= Work instruction =
Below are records; reproduce exactly the lines from the one containing "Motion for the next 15" through the end, both included, and only those.
BEGIN Records
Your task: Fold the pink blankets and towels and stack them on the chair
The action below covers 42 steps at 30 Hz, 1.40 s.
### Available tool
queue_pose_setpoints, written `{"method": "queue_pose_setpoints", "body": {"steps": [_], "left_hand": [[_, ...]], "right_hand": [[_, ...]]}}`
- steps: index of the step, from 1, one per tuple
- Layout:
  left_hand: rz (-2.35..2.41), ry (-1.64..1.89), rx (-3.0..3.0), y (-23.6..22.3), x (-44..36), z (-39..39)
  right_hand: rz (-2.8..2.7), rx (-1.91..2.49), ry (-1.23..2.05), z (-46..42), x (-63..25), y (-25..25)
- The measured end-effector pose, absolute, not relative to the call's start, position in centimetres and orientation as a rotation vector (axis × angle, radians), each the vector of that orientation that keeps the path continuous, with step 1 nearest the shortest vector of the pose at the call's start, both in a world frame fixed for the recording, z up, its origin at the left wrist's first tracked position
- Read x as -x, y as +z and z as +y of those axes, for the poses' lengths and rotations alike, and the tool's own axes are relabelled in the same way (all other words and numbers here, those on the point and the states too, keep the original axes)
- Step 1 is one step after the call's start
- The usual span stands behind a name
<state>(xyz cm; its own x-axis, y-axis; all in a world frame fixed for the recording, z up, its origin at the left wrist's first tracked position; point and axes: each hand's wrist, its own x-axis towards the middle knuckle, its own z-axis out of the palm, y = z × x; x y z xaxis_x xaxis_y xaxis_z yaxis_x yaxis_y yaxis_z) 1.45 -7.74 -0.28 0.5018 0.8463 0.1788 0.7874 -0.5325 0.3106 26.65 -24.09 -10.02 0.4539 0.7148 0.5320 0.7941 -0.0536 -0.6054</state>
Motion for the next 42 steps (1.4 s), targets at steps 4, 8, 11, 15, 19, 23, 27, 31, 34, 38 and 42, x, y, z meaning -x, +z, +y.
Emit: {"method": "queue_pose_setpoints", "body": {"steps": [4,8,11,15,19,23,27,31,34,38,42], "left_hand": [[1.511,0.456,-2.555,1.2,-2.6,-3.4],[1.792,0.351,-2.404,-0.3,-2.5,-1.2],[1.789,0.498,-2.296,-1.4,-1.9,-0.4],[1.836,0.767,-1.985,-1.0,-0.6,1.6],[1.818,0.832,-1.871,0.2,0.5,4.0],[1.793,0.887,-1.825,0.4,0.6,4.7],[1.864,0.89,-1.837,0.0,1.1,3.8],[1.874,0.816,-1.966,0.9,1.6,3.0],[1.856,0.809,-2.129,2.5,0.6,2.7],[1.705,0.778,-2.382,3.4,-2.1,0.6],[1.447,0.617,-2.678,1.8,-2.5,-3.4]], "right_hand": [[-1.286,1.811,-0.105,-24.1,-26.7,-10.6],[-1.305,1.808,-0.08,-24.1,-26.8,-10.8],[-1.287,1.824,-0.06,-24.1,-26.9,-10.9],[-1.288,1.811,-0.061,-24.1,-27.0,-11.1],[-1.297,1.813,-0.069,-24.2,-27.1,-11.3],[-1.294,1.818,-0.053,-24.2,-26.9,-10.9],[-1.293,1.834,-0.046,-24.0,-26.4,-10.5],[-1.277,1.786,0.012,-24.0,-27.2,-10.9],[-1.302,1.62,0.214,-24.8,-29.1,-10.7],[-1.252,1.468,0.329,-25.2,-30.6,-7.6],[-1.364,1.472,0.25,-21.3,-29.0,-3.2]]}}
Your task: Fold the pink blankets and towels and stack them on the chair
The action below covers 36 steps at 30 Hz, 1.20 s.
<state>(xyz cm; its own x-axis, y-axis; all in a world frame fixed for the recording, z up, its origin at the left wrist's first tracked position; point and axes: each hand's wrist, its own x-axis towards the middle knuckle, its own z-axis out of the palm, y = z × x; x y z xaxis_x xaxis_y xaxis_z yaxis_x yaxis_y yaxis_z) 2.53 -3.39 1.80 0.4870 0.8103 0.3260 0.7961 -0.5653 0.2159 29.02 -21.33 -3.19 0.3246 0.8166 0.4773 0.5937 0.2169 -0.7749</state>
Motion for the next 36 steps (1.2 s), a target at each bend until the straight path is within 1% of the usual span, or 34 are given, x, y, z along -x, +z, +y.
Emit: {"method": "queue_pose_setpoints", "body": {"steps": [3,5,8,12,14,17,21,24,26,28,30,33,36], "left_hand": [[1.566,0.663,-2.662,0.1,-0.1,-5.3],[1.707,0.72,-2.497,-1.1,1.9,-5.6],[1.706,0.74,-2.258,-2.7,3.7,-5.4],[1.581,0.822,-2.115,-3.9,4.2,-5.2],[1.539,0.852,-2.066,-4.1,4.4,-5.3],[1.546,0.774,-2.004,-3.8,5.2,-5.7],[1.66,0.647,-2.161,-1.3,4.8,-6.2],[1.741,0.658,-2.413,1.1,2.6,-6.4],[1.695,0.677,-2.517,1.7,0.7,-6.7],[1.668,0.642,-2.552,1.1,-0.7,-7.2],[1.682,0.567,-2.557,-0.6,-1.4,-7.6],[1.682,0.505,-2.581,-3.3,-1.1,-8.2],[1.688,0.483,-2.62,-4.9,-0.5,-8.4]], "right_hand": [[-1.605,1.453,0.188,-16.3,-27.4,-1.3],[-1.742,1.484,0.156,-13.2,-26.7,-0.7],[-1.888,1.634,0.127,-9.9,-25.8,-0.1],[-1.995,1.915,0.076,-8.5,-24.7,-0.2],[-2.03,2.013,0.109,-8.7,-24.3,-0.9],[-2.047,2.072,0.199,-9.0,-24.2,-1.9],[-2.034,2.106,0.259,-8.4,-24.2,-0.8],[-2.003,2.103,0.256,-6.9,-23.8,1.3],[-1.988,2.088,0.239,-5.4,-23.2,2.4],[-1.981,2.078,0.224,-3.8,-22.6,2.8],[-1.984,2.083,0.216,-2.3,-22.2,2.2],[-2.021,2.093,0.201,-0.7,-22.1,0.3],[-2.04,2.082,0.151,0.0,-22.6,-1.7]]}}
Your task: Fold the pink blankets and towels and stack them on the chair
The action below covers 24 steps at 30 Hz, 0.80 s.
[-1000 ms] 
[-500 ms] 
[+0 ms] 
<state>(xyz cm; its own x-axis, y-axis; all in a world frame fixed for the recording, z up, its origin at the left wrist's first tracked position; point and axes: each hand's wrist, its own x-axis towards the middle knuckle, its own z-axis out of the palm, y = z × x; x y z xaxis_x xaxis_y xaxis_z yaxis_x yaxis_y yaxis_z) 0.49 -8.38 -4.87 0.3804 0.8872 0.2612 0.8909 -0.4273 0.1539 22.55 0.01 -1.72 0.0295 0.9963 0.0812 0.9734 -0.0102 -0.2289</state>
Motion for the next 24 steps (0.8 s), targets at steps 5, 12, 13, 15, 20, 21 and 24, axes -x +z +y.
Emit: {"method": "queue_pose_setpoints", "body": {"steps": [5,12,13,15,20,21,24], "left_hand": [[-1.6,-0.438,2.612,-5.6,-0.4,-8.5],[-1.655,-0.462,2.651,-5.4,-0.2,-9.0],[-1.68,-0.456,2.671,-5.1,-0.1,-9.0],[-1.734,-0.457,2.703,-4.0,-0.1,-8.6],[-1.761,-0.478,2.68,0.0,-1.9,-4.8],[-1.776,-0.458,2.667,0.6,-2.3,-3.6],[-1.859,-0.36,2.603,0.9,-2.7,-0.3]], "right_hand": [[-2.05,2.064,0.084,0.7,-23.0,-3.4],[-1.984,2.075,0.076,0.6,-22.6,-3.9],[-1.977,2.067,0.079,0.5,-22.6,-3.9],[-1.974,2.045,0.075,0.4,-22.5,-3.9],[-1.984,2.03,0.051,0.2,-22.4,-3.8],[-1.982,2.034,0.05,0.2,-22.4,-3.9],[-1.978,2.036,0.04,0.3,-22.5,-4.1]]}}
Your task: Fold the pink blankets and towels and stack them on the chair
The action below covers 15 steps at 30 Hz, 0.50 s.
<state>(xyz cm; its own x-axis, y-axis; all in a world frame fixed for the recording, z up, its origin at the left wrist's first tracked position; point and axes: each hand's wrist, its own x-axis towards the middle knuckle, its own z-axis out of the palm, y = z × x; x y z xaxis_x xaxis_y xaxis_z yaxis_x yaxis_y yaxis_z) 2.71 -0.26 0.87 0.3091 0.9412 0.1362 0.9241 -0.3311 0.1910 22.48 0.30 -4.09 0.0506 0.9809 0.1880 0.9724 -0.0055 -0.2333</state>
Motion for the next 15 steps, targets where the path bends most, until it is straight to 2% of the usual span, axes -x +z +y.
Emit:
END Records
= Answer space =
Motion for the next 15 steps, targets where the path bends most, until it is straight to 2% of the usual span, axes -x +z +y.
Emit:

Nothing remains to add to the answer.